他们的相遇太戏剧化,太巧合,所以池念把奚山当成了自己的救命稻草。奚山是个很有魅力的人,所以他一而再再而三地想知道对方的心思……做个假设,奚山要只是个平平无奇的普通人,不帅也没钱,哪怕在戈壁滩拉了他一把,他还会这么黏着人不放吗?
……也搞不好,他以前没这么看脸来着。
歌词里说什么想逃离又想靠近大概就是他现在最好的写照,一边在找出路,一边面对奚山的“以后打算去哪儿”,心里又偷偷说:我和你一起去哪儿都行。
但真的说出来奚山肯定觉得他是变态吧,他们认识还不到七天。
太难了,池念沮丧地贴上车窗。
今天晚上还要住一个房间,真的是……
做人太难了。
坐车时想着做人好难,等真回房间简单洗漱后沾了枕头,池念没用半分钟就睡熟了。身心俱疲,他梦也不做。

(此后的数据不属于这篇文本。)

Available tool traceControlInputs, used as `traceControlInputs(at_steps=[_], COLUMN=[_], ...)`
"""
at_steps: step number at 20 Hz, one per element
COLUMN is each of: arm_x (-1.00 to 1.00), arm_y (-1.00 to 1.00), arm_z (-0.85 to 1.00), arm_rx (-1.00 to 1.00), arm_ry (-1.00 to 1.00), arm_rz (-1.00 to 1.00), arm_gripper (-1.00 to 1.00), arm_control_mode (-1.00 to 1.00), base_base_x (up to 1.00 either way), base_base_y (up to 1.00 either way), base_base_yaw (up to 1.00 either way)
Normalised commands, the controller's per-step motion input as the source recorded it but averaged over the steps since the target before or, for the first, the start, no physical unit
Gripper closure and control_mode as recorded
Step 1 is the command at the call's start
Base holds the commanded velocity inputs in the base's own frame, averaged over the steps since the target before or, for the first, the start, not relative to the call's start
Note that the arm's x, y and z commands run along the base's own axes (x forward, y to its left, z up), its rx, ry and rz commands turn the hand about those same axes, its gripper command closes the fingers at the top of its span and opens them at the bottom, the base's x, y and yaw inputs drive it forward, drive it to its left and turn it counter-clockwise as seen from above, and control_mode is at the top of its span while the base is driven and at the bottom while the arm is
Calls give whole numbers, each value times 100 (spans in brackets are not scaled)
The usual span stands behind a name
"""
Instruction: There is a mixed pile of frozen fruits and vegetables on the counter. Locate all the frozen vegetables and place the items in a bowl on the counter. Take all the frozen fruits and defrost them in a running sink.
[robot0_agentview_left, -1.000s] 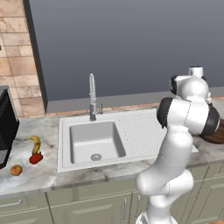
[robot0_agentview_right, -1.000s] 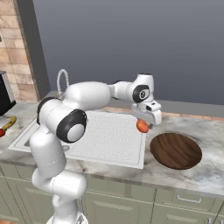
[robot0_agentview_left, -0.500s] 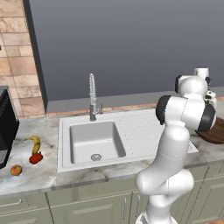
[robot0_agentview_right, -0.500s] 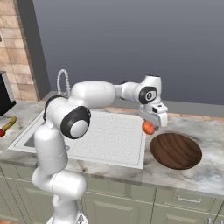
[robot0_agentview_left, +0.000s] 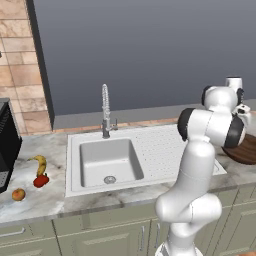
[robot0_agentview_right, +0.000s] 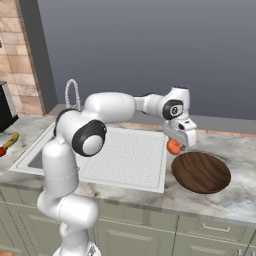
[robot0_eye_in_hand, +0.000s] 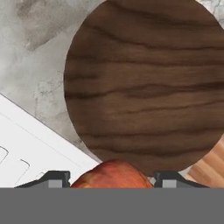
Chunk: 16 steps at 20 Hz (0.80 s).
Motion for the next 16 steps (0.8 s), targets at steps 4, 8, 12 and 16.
traceControlInputs(at_steps=[4, 8, 12, 16], arm_x=[0, 0, 0, 0], arm_y=[-18, -16, -13, -11], arm_z=[-8, -8, -11, -14], arm_rx=[0, 0, 0, 0], arm_ry=[0, 0, 0, 0], arm_rz=[-3, -4, -4, -4], arm_gripper=[100, 100, 100, 100], arm_control_mode=[-100, -100, -100, -100], base_base_x=[0, 0, 0, 0], base_base_y=[0, 0, 0, 0], base_base_yaw=[0, 0, 0, 0])
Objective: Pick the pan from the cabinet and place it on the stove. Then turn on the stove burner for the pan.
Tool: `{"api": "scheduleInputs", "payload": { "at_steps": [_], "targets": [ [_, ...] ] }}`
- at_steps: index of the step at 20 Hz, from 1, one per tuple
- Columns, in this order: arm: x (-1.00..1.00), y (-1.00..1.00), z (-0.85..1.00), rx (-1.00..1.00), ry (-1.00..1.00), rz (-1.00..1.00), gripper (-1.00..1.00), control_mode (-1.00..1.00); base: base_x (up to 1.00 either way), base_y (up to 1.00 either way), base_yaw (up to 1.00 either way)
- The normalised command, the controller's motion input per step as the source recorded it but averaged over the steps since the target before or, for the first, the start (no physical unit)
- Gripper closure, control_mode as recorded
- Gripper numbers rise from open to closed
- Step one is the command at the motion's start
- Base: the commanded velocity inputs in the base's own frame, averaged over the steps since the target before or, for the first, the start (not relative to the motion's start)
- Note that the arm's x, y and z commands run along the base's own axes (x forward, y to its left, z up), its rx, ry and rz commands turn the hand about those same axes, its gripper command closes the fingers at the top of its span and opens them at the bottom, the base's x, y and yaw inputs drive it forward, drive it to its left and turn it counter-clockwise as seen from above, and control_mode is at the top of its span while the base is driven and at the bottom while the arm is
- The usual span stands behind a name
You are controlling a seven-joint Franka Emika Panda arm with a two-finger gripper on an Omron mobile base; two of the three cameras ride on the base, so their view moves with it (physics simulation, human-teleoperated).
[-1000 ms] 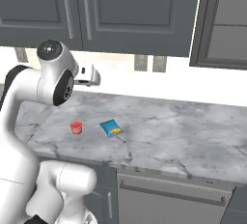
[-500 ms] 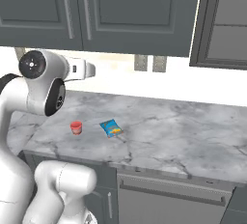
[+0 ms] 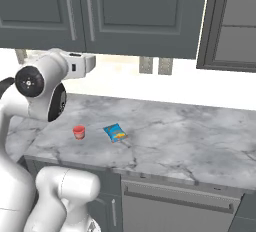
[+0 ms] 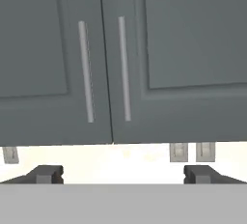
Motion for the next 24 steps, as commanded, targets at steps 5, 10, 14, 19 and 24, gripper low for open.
{"api": "scheduleInputs", "payload": {
  "at_steps": [5, 10, 14, 19, 24],
  "targets": [
    [0.02, 0.13, 0.34, 0.00, -0.07, -0.05, -1.00, -1.00, 0.00, 0.00, 0.00],
    [0.17, 0.01, 0.03, -0.03, -0.05, -0.04, -1.00, -1.00, 0.00, 0.00, 0.00],
    [0.30, 0.00, 0.01, -0.01, -0.01, -0.04, -1.00, -1.00, 0.00, 0.00, 0.00],
    [0.41, 0.04, 0.00, -0.02, -0.02, -0.03, -1.00, -1.00, 0.00, 0.00, 0.00],
    [0.30, 0.09, 0.00, -0.01, -0.04, -0.02, -1.00, -1.00, 0.00, 0.00, 0.00]
  ]
}}
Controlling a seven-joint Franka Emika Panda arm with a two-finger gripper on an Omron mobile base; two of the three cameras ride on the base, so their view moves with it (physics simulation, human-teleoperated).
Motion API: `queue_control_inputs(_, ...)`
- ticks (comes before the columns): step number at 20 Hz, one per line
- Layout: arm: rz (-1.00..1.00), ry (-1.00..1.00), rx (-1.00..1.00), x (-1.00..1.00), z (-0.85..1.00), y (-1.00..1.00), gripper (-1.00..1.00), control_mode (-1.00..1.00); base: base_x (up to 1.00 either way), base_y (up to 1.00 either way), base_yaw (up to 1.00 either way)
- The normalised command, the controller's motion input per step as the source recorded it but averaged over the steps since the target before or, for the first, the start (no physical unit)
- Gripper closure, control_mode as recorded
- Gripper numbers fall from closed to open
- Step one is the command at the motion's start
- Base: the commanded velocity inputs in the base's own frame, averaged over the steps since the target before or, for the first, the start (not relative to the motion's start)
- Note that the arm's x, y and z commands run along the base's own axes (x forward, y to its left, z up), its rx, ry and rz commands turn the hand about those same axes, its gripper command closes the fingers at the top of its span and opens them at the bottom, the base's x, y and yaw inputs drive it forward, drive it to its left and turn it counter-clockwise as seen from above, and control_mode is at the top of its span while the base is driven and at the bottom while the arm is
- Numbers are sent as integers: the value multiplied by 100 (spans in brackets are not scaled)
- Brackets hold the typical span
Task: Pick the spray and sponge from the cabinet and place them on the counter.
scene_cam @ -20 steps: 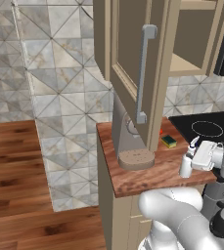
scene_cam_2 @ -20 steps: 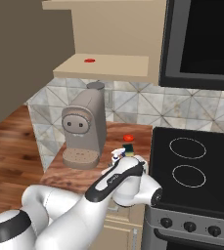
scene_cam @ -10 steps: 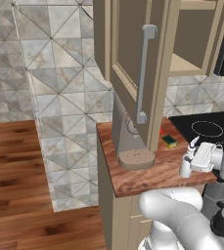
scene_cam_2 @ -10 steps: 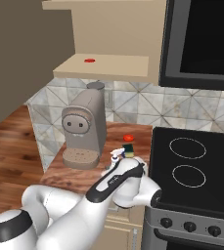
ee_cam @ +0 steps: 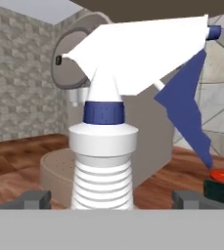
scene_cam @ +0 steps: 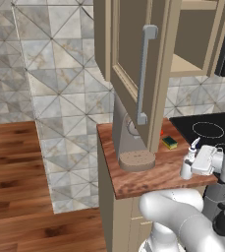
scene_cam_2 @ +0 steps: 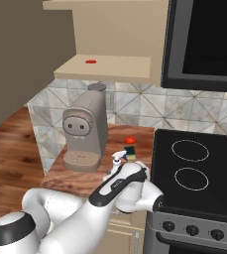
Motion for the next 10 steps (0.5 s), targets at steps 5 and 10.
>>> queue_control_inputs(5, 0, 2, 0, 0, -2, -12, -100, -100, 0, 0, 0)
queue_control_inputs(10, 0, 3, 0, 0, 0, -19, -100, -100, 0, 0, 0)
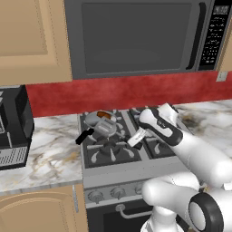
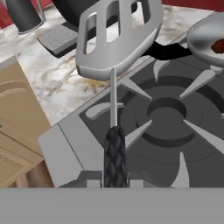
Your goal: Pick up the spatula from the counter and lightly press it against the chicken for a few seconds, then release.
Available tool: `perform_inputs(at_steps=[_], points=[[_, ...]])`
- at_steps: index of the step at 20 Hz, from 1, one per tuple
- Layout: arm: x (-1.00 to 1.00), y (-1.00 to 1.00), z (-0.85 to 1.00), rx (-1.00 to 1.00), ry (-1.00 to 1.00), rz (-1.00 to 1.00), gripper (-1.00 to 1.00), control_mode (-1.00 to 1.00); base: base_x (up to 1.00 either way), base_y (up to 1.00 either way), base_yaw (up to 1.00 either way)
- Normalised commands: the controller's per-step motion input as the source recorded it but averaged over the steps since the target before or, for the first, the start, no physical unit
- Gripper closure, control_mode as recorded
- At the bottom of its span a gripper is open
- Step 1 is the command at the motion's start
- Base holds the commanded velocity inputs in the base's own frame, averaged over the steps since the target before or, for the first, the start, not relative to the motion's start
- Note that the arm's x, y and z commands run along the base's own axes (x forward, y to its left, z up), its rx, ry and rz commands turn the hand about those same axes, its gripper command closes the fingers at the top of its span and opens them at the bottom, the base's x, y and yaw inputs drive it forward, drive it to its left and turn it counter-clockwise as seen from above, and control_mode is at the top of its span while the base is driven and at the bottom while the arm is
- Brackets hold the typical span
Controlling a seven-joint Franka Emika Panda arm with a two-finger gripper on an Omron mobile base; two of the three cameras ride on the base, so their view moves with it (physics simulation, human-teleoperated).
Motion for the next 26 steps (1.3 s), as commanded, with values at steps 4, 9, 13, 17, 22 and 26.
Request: perform_inputs(at_steps=[4, 9, 13, 17, 22, 26], points=[[0.31, -0.07, 0.00, 0.00, 0.01, 0.02, 1.00, -1.00, 0.00, 0.00, 0.00], [0.50, 0.00, 0.00, 0.03, 0.01, 0.00, 1.00, -1.00, 0.00, 0.00, 0.00], [0.45, -0.02, 0.00, 0.03, 0.00, 0.00, 1.00, -1.00, 0.00, 0.00, 0.00], [0.44, -0.03, 0.00, 0.00, 0.00, 0.00, 1.00, -1.00, 0.00, 0.00, 0.00], [0.49, -0.01, 0.00, 0.00, 0.00, 0.00, 1.00, -1.00, 0.00, 0.00, 0.00], [0.39, -0.04, 0.00, 0.00, 0.00, 0.00, 1.00, -1.00, 0.00, 0.00, 0.00]])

小旅店的床软得一坐下去就听得见弹簧嘎吱嘎吱响,绿皮火车的卧铺又硬又带着一股不舒服的味道,后来是车,招待所干燥的空气和积灰的窗台……池念在抵达德令哈之前,已经算不清自己什么时候没好好靠过一个软硬适中的枕头。
他甚至不知道奚山是什么时候睡的,临近早晨池念迷迷糊糊地醒过一次,好像有人叫他,但身体实在动弹不得,只得发出几声类似“嗯嗯”的梦呓。
再睡过去,醒来后,房间仍然一片黑暗。
池念翻过身,够枕头边的手机,看见时间的一瞬立刻清醒地坐起身。他拔下充电线,难以置信:自己居然一觉睡到了翌日下午一点半。
室内昏暗由于窗帘遮挡,池念眯起眼睛。
另一张床上残留睡过的痕迹,但奚山不见踪影了。他的手机与车钥匙都不在,行李箱倒是放在远处,几件T恤匆忙地铺在最上层。
“去哪儿了?”池念想,打开微信。
奚山没有给他留讯息。
他揉揉乱七八糟的头发下床洗漱,眼睛睡得都有点肿,池念随手用毛巾冷敷了一会儿。光脚走去拿水喝,他打开灯后看见壶边留着便签纸。